Я скоро подружился с соседними ребятами. И вот утром я слышу — влетает в приоткрытое окно с улицы:

— Олешка, выходи в шары-бабы играть.

Но мне некогда. Я качаю Петьку, а сестра хлопочет по дому.

Как-то раз я никак не мог усыпить Петьку. Задрав вверх нота, он беспрерывно что-то говорил:

— А-г-г-у... г-г-у-у...

Я уже несколько раз принимался «окать».

— О-о-о-а...

Но Петька не засыпал. Я стал свирепо раскачивать зыбку так, что Петька в ней взлетал, как на качели. И так же свирепо пел:

Ой. ду-ду, ду-ду, ду-ду...
Потерял пастух дуду,
Дуду длинную,
Трехаршинную...

Но песней своей я только перепугал Петьку: он вдруг, как под ножом, заверещал.

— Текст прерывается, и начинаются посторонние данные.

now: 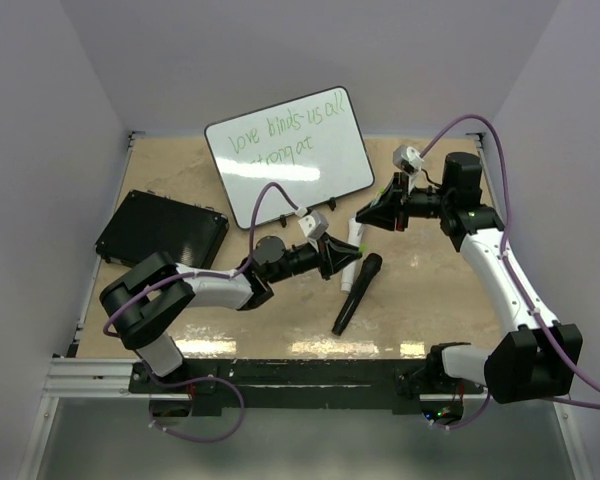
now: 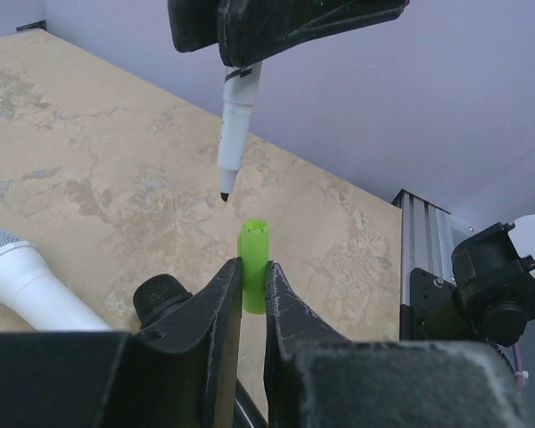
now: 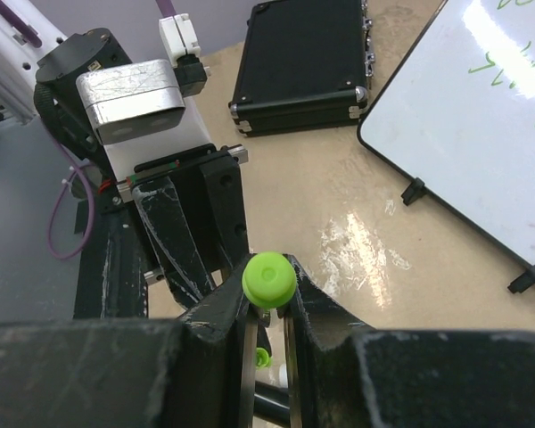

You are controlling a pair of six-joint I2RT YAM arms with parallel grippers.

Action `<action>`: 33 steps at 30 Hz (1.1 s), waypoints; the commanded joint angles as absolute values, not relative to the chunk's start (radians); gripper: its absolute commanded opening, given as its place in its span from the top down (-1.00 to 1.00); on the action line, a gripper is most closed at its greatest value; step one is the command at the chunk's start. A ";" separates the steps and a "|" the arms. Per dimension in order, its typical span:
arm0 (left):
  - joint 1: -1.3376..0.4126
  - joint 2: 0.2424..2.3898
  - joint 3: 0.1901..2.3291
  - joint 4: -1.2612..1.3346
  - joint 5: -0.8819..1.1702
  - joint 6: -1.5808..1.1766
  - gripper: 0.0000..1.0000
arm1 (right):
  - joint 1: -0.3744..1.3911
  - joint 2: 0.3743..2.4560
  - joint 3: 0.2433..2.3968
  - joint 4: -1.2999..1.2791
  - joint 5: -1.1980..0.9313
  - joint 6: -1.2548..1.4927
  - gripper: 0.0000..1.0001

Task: Write a sentence on the whiteboard
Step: Insert the whiteboard marker without the cap into the pen cap.

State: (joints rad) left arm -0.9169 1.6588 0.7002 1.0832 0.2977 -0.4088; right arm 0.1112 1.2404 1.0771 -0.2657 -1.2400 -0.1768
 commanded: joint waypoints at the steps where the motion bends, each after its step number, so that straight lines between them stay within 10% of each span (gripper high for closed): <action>1: -0.919 1.652 0.677 1.177 0.258 -0.379 1.00 | 0.112 1.204 1.080 -0.270 -1.229 -0.193 1.00; 14: -0.919 1.565 0.638 0.947 0.178 -0.186 1.00 | 0.112 1.198 1.011 -0.224 -1.210 -0.175 1.00; 33: -0.919 1.549 0.425 0.894 0.106 -0.098 1.00 | 0.215 1.382 0.669 0.616 -1.002 0.573 1.00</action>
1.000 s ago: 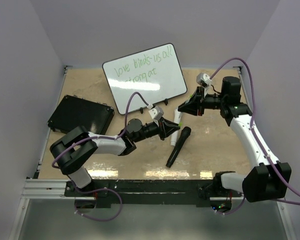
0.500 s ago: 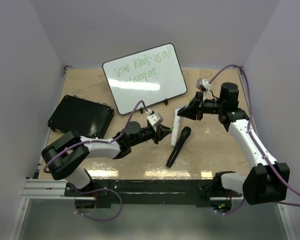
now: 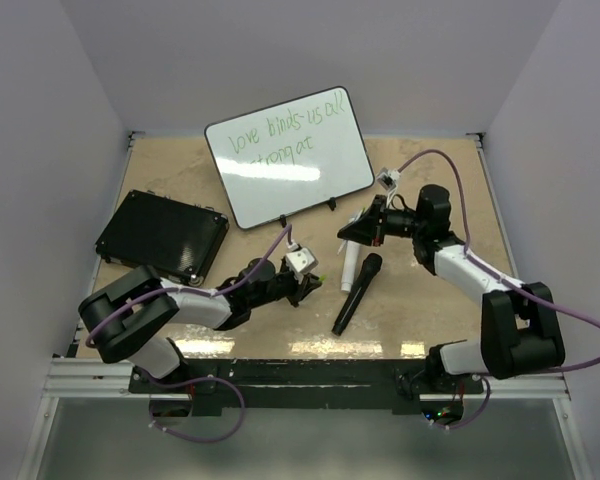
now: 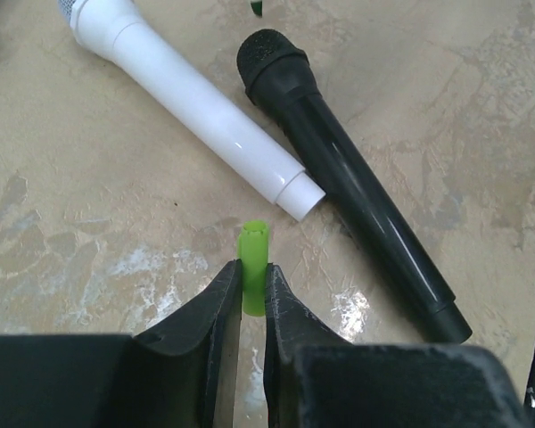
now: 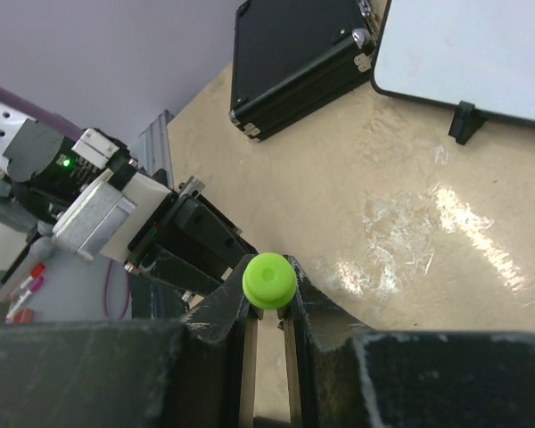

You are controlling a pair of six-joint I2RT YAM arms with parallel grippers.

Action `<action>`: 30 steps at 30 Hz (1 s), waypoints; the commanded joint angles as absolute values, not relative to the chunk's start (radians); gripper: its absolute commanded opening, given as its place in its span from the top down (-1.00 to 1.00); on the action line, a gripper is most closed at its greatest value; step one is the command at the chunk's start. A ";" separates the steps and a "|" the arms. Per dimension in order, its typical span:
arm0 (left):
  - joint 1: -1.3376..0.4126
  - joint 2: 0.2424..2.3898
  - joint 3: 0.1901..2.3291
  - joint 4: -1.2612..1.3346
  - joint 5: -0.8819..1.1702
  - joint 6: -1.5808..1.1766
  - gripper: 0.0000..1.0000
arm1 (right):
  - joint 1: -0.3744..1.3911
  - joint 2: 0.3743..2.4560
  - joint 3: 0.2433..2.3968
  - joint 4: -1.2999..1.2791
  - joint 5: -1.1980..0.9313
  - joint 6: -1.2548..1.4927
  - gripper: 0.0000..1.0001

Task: Write a sentence on the whiteboard
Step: Insert the whiteboard marker without the cap into the pen cap.

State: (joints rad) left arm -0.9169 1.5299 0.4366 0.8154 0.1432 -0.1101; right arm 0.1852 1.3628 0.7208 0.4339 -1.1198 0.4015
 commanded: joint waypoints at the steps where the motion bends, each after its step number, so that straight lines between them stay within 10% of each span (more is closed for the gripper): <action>1: -0.919 1.554 0.422 0.897 0.092 -0.104 1.00 | 0.213 1.387 0.651 0.679 -0.967 0.607 1.00; 30: -0.917 1.620 0.425 0.985 0.052 -0.268 1.00 | 0.325 1.517 0.640 0.538 -0.709 0.640 1.00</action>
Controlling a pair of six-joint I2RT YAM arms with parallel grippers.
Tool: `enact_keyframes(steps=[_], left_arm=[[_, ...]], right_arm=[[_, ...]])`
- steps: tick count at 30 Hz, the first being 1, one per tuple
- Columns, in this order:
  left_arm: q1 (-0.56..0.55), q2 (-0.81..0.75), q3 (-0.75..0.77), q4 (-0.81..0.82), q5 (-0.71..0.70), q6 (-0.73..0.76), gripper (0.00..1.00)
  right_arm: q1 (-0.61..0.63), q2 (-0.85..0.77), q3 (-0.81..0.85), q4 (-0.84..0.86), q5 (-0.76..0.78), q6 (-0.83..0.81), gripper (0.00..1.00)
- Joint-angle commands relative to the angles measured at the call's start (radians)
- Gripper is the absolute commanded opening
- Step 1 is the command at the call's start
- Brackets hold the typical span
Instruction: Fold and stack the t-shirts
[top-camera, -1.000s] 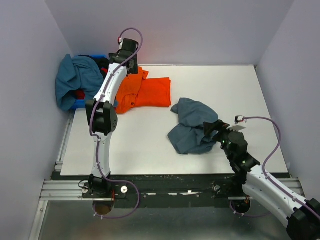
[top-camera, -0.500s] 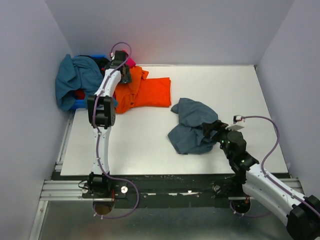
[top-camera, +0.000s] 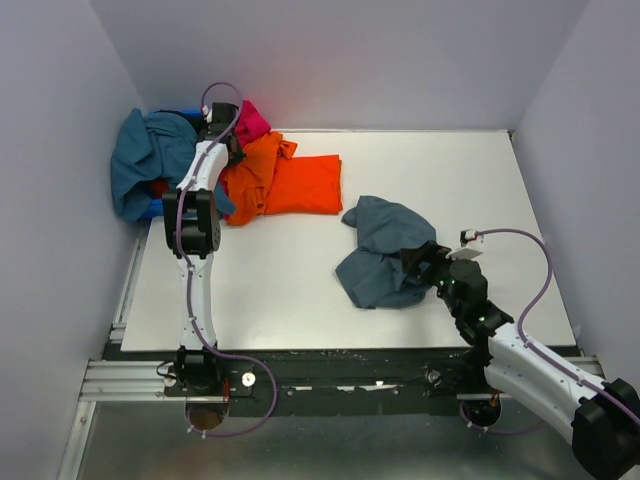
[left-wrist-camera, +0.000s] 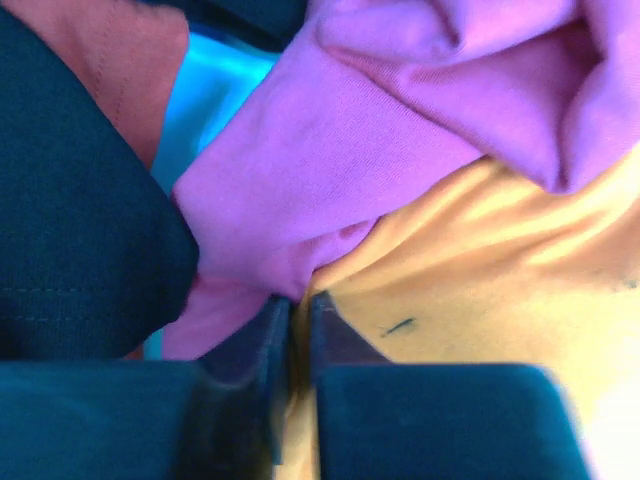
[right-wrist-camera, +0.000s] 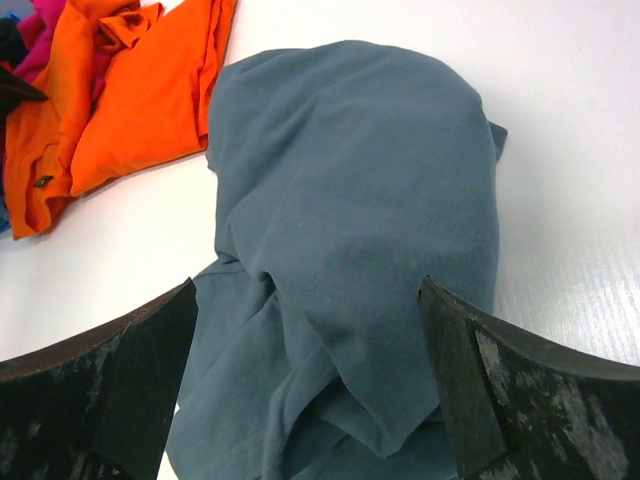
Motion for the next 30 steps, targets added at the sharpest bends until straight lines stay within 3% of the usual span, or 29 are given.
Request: enact_keyframes(steps=[1,10,16,24,30], left_arm=[[0.011,-0.069,0.025,0.083,-0.072,-0.002,0.00],[0.039,-0.162,0.039,0.101,-0.040,-0.007,0.00],[0.098,-0.234,0.198,-0.023,-0.182,-0.068,0.00],[0.333,-0.489,-0.007,0.001,-0.253,-0.287,0.00],[0.399,-0.501,-0.027,-0.028,-0.316,-0.294,0.00]], right_arm=[[-0.001,0.007,0.024,0.025,-0.021,-0.006,0.99],[-0.001,0.014,0.021,0.037,-0.030,-0.009,0.98],[-0.001,0.011,0.018,0.036,-0.027,-0.009,0.98],[-0.001,0.016,0.015,0.053,-0.050,-0.009,0.98],[-0.001,0.021,0.020,0.057,-0.073,-0.006,0.98]])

— Что ты как его? — строго заметила Фелицата. — Того гляди, он из зыбки вылетит. — И, взяв сына из зыбки, стала кормить его грудью. Я незаметно убежал на улицу.

Но и эти дни оборвались, как бусы. Сестра часто стала приходить от свекрови в слезах.

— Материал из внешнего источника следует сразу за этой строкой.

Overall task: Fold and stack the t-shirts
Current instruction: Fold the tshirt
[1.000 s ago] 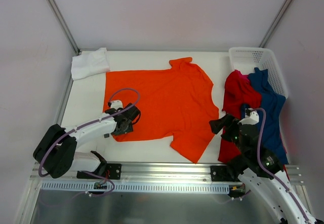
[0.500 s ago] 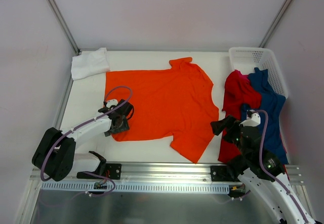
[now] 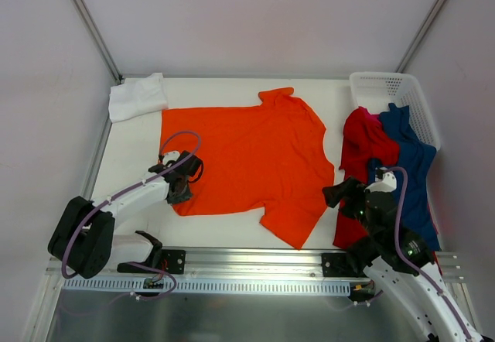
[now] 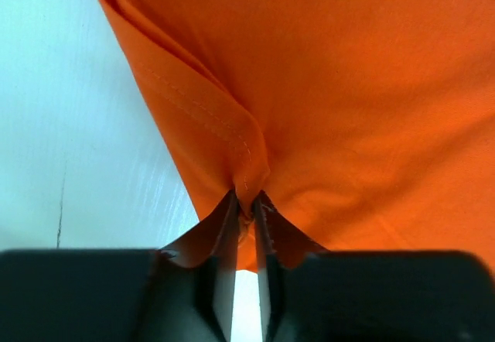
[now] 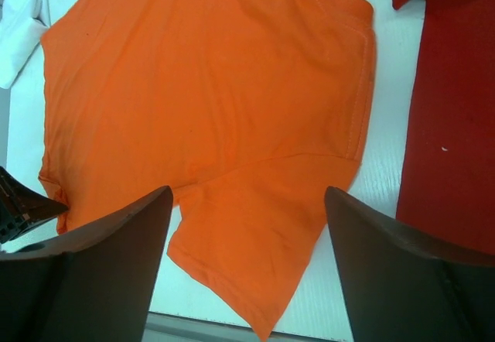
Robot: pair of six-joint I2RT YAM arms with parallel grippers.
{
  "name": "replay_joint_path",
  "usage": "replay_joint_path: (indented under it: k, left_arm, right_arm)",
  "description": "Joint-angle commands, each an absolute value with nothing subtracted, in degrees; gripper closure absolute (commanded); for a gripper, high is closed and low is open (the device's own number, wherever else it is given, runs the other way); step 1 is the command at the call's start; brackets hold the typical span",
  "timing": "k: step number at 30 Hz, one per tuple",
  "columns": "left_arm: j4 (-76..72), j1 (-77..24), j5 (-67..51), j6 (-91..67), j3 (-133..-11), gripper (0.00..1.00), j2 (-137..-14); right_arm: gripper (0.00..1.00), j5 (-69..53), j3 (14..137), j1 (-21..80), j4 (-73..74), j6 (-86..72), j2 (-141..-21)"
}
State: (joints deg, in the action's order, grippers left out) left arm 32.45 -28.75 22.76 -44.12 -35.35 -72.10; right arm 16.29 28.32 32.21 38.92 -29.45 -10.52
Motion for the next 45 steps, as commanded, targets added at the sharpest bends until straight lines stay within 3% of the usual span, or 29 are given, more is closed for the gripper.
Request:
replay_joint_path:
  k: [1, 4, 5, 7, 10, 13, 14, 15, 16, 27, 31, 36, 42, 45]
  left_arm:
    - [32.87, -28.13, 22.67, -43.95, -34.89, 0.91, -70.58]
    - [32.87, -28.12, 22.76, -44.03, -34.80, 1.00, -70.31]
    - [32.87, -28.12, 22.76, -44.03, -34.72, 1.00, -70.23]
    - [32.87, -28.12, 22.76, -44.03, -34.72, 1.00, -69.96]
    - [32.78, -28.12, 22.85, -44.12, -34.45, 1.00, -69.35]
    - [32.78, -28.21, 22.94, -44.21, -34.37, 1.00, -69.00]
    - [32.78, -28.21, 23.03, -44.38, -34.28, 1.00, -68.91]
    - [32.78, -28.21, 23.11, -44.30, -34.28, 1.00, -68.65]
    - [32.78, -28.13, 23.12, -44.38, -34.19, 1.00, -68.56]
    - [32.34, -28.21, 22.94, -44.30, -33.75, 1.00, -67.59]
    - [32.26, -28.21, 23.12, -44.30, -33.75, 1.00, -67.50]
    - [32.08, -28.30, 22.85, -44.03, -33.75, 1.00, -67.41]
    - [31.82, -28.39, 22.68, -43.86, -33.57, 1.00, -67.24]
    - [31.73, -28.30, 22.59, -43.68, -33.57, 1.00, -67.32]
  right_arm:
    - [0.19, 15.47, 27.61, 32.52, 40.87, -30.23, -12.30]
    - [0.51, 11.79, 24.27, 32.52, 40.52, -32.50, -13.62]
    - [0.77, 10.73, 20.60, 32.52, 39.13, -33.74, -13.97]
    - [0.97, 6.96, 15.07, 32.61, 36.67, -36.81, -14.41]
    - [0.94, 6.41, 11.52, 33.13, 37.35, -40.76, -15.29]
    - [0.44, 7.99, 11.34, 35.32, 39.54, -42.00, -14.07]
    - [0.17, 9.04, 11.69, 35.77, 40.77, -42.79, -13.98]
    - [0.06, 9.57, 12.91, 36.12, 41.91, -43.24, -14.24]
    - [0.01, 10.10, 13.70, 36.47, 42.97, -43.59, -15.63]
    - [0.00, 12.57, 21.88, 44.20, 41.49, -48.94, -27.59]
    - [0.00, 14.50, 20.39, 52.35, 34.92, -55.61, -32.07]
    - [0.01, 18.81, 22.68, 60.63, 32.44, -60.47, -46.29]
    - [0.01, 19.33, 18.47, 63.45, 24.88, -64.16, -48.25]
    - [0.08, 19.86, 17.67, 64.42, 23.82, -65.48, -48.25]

А осенью, теплым ненастным утром, она увела меня в приют.

В ПРИЮТЕ

Деревянное одноэтажное здание приюта, окрашенное в коричневый цвет, показалось мне мрачным. Фасадная часть выходила на площадь и смотрела четырьмя окнами в размятую глину. Сбоку, в саду, тоскливо стояли старые липы. Их голые ветви неподвижно опустились на маленькую веранду, заворошенную опавшими желтыми листьями. На одной из лип висела клетка с раскрытыми на концах западнями. В ней перескакивала по палочкам зеленая белощекая синица; она протестующе трещала, билась в клетке, от чего клетка покачивалась.

Сестра ввела меня в обширную комнату, заставленную длинными столами в два ряда, а сама куда-то ушла. Меня сразу окружила густая пестрая толпа босых ребят. Они смотрели на меня с любопытством, как на странную, невиданную вещь. Ребята были одеты одинаково. Все в синих тиковых штанах, в красных рубахах и с белыми холщовыми нагрудниками, подвязанными назади лямками. Некоторым мальчикам одежда не по росту — штаны до колен, а рубахи висят на плечах крупными складками. Из широких засученных рукавов выставляются маленькие тонкие руки. Девочки — в синих сарафанах и белых холщовых рубашках.

Меня оглушил гул сотни ребячьих голосов. Я пугливо прижался к стене. В комнату вошла высокая смуглая женщина. Ребята нестройным хором пропели:

— Здравствуйте, Александра Леонтьевна!

Она подошла ко мне и внимательно осмотрела меня, даже заглянула в рот. Так рассматривают на базаре лошадей, когда покупают. Потом она ушла, а ко мне подошла старая с добродушным, мягким лицом Агафья и увела меня в маленькую комнату с множеством полок на стене. Агафья порылась на полках и достала штаны с рубашкой.